== INFORMATION PROVIDED ==

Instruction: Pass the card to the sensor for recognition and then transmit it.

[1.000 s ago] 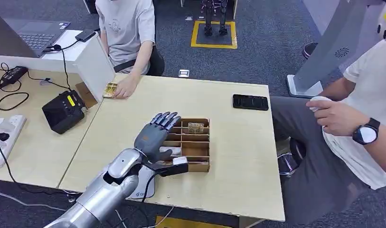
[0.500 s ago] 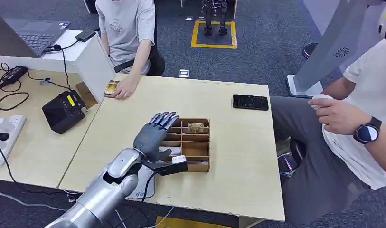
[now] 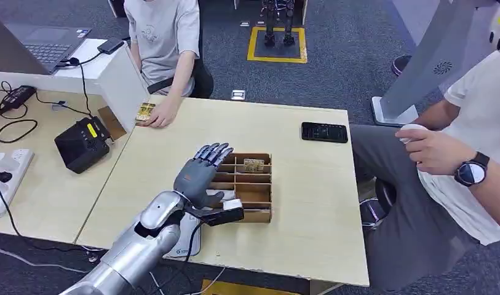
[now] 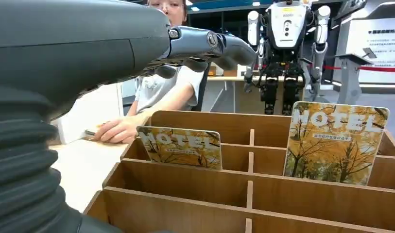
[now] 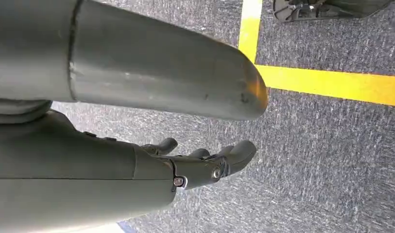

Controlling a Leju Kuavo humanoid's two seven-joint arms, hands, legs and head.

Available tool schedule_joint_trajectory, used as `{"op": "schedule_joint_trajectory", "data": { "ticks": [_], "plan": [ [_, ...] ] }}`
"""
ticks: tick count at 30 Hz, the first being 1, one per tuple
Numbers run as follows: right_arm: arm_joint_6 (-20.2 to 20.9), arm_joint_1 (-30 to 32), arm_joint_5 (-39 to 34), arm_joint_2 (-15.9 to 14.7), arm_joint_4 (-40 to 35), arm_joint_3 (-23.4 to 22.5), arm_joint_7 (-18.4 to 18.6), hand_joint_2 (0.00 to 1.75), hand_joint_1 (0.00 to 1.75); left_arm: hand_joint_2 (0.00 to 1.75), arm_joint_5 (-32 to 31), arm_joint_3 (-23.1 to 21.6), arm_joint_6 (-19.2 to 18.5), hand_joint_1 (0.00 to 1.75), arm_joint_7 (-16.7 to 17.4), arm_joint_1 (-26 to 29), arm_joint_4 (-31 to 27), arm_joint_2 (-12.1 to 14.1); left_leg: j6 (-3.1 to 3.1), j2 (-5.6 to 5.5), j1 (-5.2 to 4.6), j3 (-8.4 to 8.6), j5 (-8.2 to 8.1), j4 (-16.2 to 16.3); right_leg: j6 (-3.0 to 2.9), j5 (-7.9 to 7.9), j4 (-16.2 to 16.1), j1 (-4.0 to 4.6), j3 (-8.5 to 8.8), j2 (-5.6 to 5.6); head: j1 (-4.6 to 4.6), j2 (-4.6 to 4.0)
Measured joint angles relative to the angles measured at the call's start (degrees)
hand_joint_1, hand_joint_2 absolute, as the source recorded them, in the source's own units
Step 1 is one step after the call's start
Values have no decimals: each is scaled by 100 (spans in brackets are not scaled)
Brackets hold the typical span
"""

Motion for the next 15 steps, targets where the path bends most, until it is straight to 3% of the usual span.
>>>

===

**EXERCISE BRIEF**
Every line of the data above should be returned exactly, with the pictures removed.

**WORKED SOLUTION**
Instruction: Pass the card to the sensor for recognition and then transmit it.

[1.000 s ago] 
[0.500 s ago] 
[now] 
[now] 
[now] 

Controlling a Leju Kuavo humanoid's two seven-joint arms, hands, legs and head.

Available tool schedule_joint_trajectory, used as `{"op": "schedule_joint_trajectory", "data": { "ticks": [_], "plan": [ [_, ...] ] }}`
"""
ticks: tick count at 30 Hz, the first being 1, one per tuple
Numbers run as follows: right_arm: arm_joint_6 (-20.2 to 20.9), arm_joint_1 (-30 to 32), arm_joint_5 (-39 to 34), arm_joint_2 (-15.9 to 14.7), arm_joint_4 (-40 to 35), arm_joint_3 (-23.4 to 22.5), arm_joint_7 (-18.4 to 18.6), hand_joint_2 (0.00 to 1.75), hand_joint_1 (0.00 to 1.75); left_arm: hand_joint_2 (0.00 to 1.75), arm_joint_5 (-32 to 31), arm_joint_3 (-23.1 to 21.6), arm_joint_6 (-19.2 to 18.5), hand_joint_1 (0.00 to 1.75), arm_joint_7 (-16.7 to 17.4), arm_joint_1 (-26 to 29), arm_joint_4 (-31 to 27), arm_joint_2 (-12.1 to 14.1); left_leg: j6 (-3.1 to 3.1), j2 (-5.6 to 5.5), j1 (-5.2 to 4.6), j3 (-8.4 to 8.6), j5 (-8.2 to 8.1), j4 (-16.2 to 16.3); right_leg: j6 (-3.0 to 2.9), j5 (-7.9 to 7.9), j4 (-16.2 to 16.1), j1 (-4.0 to 4.6), j3 (-8.5 to 8.8), j2 (-5.6 to 5.6); head: j1 (-4.6 to 4.6), j2 (-4.6 to 4.0)
Measured joint angles relative to the angles measured at the call's start (degrees)
hand_joint_1, hand_joint_2 absolute, as the source recorded them, in the source's own units
Step 1 is one step after the call's start
Values have no decimals: each is scaled by 100 (spans in brackets are not scaled)
Brackets hold the typical span
"""

Motion for the next 15 steps, targets where the path bends most, until it is straight to 3% of the usual span.
>>>

The answer contains nothing further.